Beschwert hatte sich einer der Testsieger, der Anbieter Posteo, der zunächst eine Richtigstellung zahlreicher nachweislicher Falschaussagen der Stifftung forderte. So hatten die Redakteure offenbar die Implementierung der Zwei-Faktor-Authentifizierung bei Posteo nicht verstanden, machten unkorrekte Aussagen zur Verschlüsselung der Mails, ignorierten eine von Posteo angebotene Umzugshilfe und wählten mindestens missverständliche Formulierungen in Bezug auf die Initiative “E-Mail made in Germany”.
Inzwischen ist online eine korrigierte Fassung des Testberichts erhältlich, bei der sogar Überschrift und Vorspann geändert werden mussten, was Posteo aber nicht ausreicht. Nach der gerichtlichen Niederlage gegen den Schokoladen-Hersteller Ritter ist das ein weiterer GAU für die Warentester, der ihren guten Ruf nachhaltig untergräbt.

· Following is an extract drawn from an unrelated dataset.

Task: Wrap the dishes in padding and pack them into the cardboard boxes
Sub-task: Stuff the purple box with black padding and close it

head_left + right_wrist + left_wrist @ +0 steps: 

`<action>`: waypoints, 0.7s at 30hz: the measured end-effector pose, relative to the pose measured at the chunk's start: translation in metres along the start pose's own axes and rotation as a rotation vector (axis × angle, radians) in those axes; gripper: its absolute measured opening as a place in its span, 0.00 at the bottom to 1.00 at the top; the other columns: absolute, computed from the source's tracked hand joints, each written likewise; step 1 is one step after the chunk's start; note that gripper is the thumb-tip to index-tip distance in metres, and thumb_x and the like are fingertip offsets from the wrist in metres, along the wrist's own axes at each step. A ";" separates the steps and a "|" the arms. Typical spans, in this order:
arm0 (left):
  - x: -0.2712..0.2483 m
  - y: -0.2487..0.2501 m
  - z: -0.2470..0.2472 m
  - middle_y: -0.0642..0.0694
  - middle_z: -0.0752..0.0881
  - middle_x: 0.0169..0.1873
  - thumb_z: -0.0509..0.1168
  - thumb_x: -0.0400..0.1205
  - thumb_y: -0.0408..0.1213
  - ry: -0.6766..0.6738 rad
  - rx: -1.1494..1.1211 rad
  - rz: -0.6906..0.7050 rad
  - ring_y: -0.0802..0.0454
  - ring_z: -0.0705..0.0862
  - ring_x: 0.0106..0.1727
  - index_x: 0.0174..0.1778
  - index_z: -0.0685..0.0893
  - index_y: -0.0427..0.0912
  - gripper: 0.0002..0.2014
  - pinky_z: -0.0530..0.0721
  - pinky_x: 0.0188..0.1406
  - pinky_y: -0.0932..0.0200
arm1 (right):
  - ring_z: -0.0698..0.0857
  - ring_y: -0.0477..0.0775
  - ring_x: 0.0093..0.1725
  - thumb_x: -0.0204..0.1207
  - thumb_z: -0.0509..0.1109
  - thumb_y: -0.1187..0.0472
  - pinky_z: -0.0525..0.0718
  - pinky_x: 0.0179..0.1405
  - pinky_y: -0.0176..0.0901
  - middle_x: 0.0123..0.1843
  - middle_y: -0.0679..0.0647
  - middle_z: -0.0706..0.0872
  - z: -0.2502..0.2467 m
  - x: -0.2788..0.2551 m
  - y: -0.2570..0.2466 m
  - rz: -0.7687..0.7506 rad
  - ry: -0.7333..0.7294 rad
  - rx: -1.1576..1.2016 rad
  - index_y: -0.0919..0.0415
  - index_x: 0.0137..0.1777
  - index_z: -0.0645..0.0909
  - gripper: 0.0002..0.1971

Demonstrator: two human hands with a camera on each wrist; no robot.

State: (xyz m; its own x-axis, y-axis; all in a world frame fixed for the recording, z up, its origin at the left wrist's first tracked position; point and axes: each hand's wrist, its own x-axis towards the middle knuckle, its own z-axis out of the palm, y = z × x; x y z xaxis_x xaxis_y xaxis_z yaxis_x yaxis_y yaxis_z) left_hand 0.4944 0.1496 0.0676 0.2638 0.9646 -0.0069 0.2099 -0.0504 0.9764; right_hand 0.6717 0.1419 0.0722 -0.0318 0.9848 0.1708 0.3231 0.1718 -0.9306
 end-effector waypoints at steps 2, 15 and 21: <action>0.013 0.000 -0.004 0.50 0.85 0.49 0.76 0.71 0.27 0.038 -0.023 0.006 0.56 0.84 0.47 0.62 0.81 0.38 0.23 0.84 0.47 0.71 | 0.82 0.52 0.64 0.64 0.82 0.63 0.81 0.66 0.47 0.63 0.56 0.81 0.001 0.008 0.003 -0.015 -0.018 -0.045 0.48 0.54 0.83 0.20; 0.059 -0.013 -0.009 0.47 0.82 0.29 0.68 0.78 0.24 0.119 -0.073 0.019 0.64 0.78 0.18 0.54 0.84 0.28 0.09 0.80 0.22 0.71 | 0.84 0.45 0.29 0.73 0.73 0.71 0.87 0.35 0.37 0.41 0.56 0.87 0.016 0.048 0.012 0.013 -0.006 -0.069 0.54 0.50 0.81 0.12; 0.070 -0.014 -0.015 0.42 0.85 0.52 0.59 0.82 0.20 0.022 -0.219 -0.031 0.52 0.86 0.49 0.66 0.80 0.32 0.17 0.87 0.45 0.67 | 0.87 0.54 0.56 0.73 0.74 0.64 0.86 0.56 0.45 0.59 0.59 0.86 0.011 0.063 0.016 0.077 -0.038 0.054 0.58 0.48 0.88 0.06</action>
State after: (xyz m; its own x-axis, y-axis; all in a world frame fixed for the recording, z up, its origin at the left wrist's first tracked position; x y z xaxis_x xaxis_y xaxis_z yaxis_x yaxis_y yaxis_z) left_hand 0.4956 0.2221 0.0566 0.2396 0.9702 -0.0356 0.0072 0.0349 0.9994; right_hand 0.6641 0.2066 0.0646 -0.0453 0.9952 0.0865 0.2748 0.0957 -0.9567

Eine Bewertung von EMailprovidern mit Anspruch auf allgemeine Gültigkeit ist schon prinzipbedingt zum Scheitern verurteilt, weil die Bandbreite an Bedarfen, Nutzung- wie Anforderungsprofilen von Emailanwendern mindestens ebensoweit verschieden ausfallen wie die am Markt befindlichen Angebote. Das ausgerechnet die großen “Kostenlos”anbieter wie “selbstverständlich” überhaupt in die Auswahl solcher Tests gelangen (und dabei auch noch Bestnoten abkassieren) deutet auf eine recht verschmalerte, vielleicht sogar ein Stück weit naive Sichtweise der Tester. So überlege ich gerade, welch “Freude” es für ein größeres, auf Email angwiesenes, Unternehmen sein dürfte, einem dieser Anbieter seine Mailkommunikation zu überlassen.